The projects would enliven the area in front of the museum, which already features fountains and allees of trees flanking the great stairs.
Each plinth is a recess about 35 feet long, 15 feet deep, and the height of the entire façade—large enough to support statues, two-dimensional images, assemblages, mechanical pieces, even performances, sound pieces, video works or just about anything else that contemporary artists imagine. And between the paired columns that bracket the spaces are stone blocks designed to carry figurative sculptures, a tradition that contemporary artists embrace and often subvert.
The platforms have footprints large enough to stage a variety of projects, and there are no ceilings, so displays could reach or even surpass the height of the facade.
At the top of The Met façade, the entablature still features stacks of unhewn stone that were to be carved into allegorical groups of the four great periods of art. Those enigmatic piles of raw material serve as a metaphor for the potential of human creativity; the Met Plaza projects could be seen as drafts for how today’s artists would realize the unfinished plan. But, perhaps more important for a non-profit institution, the prominence and prestige of the commissions would be a magnet for patronage. As I noted in my op-ed, the series could serve as a billboard for philanthropists, foundations and corporations willing to foot the bill in exchange for association with a high-visibility program at the preeminent art museum. In an age when art collectors increasingly devote their attention to contemporary art, there would be no shortage of sponsors willing to fund – perhaps to name – the Met Plaza program.
The arches now filled with banners could instead contain commissioned installations of contemporary art that change regularly.
It will take a great deal of staff time and money, but the Met plinths promise to ratchet up the museum’s involvement with contemporary art at a time when the program is in limbo. Neither Hollein nor Met president and CEO Dan Weiss has declared outright that the museum will not renew its eight-year lease on the Breuer building in 2023, but I expect that is exactly what will happen. The separate venue is expensive to operate, and the Met has other priorities, notably repairing the Fifth Avenue roof, reinstalling the Arts of Africa, Oceania and the Americas, and the delayed reconstruction of the SouthWest Wing.

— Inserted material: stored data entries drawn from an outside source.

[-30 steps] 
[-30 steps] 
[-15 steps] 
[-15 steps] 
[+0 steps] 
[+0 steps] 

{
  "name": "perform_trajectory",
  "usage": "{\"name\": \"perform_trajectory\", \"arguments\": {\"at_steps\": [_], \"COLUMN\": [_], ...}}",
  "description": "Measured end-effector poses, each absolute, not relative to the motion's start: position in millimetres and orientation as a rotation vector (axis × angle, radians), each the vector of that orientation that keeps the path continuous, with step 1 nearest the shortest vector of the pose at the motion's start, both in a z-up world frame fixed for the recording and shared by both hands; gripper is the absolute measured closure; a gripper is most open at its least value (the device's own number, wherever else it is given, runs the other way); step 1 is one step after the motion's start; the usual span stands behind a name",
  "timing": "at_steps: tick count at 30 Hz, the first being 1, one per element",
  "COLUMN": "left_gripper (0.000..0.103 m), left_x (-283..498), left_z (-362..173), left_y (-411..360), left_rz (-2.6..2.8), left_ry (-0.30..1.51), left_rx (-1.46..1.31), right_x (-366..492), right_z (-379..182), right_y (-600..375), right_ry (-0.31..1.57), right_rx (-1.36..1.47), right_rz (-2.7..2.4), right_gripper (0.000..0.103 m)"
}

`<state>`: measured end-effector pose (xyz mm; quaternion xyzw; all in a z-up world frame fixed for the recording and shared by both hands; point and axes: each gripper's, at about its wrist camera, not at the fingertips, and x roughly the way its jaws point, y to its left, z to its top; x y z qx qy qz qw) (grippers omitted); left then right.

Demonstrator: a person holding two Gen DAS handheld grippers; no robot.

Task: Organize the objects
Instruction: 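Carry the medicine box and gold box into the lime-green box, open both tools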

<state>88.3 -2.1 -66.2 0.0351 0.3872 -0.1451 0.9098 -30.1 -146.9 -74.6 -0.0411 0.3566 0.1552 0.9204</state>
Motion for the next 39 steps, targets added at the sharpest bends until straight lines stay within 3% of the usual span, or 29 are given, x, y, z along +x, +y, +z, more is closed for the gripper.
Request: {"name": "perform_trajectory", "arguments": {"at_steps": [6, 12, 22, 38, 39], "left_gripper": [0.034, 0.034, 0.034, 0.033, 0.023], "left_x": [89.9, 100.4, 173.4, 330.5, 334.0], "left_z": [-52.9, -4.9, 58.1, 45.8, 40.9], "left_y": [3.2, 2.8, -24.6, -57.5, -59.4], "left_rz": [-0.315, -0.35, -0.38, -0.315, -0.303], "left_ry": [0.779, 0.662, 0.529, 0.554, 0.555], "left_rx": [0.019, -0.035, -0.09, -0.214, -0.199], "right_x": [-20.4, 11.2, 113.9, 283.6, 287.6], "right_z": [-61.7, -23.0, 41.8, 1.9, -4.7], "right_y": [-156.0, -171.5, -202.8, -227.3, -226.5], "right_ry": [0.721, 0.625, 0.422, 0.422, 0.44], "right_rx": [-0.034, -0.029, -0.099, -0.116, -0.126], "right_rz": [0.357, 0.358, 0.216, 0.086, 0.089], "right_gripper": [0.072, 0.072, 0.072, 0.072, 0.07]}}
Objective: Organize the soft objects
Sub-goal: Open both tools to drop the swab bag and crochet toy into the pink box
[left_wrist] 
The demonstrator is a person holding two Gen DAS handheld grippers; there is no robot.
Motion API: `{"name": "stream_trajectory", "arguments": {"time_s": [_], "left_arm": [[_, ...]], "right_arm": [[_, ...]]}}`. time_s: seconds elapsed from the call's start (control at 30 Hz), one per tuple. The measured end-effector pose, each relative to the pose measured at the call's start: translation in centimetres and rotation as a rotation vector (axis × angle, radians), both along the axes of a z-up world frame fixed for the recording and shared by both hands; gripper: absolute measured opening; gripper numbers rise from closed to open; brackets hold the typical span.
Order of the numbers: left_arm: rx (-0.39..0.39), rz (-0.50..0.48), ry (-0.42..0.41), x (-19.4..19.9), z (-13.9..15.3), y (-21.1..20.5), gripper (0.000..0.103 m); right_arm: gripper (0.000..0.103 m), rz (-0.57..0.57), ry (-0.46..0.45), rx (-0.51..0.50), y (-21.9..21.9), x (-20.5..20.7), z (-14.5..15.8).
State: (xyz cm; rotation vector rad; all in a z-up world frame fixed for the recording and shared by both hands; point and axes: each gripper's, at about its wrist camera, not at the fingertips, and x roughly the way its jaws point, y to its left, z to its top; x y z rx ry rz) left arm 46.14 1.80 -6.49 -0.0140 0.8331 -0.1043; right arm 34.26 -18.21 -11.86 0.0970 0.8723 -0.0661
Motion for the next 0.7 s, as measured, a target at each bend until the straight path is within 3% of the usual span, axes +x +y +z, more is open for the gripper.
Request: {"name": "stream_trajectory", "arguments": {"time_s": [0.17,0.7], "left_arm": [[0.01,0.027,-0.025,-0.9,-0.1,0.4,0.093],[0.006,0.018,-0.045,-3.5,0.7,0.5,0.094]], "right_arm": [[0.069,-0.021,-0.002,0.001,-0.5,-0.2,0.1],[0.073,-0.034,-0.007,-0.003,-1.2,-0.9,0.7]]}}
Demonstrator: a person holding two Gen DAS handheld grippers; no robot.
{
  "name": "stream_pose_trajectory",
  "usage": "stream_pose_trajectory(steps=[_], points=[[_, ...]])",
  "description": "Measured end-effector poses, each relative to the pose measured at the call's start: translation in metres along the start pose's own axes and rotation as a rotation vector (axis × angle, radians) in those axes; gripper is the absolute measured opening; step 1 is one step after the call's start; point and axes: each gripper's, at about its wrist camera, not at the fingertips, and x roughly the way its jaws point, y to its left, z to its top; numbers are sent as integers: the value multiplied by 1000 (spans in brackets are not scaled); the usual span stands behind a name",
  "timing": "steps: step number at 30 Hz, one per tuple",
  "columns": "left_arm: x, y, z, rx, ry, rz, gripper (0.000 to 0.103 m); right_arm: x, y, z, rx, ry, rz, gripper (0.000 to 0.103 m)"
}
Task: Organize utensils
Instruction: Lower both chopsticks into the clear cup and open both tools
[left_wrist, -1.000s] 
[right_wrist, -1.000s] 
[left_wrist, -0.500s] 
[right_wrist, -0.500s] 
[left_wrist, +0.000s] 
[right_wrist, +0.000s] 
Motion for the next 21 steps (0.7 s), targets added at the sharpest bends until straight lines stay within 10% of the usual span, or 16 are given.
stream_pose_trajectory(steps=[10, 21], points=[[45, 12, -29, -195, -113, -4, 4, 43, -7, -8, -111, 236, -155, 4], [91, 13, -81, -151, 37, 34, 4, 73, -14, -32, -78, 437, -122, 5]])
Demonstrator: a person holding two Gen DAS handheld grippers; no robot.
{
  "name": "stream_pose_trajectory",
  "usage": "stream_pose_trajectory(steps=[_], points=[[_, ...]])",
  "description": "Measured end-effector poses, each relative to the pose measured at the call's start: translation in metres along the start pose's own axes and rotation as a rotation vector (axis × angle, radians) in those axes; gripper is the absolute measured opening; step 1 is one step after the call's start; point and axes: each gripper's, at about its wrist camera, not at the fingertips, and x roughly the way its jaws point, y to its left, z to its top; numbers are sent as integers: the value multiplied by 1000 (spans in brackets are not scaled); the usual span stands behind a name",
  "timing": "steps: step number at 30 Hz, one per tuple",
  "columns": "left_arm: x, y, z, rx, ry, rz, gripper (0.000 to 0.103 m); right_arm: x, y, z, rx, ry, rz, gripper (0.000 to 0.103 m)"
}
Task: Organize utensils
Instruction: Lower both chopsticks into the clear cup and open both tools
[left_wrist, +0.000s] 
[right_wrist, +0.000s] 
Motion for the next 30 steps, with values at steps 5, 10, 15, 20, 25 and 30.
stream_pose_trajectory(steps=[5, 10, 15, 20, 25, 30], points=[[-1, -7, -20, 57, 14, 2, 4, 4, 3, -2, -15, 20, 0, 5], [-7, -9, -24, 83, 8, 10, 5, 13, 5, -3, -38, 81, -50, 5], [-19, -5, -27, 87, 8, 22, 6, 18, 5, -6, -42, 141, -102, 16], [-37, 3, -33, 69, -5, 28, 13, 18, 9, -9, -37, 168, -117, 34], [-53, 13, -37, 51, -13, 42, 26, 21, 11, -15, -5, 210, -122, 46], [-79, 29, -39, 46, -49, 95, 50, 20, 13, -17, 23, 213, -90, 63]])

Even if the museum were to identify a source of funds to endow the MetBreuer the preference would likely be to direct those resources to the Fifth Avenue projects. (The Whitney, which owns the Breuer, would probably welcome the prospect of selling it and paying off debt on their new building downtown, though doing so may require permission from Leonard Lauder, who placed an undisclosed time restriction on sale of the Breuer building as a condition of his $131 million gift to the museum in 2008.)
The Met’s former chief curator of modern and contemporary art, Gary Tinterow, explained to me in interviews back in 2010 that the Met intended to lease the Breuer as an interim venue for contemporary art while the southwest wing was under construction. Over the course of the lease the museum could relocate its modern and contemporary program a few blocks away, and experiment with ways to present that material in the context of the museum’s historical works. But, the $3-million renovation of the Breuer building and the $17-million annual operating cost is straining the budget, and the trustees have postponed construction of the southwest wing, leaving the Met with a choice – operate the MetBreuer long-term, or end the lease and integrate contemporary art into the Fifth Avenue program while restarting the project for the new wing. Placing contemporary art on the façade will announce the Met’s ongoing engagement with contemporary art, and could continue to bolster the museum’s relevance and popularity even after the new wing is completed.
It is satisfying to know that the Met Plaza program that I proposed five years ago might move ahead under new leadership. I look forward to learning more about the museum’s plans and to writing about the initiative as it unfolds.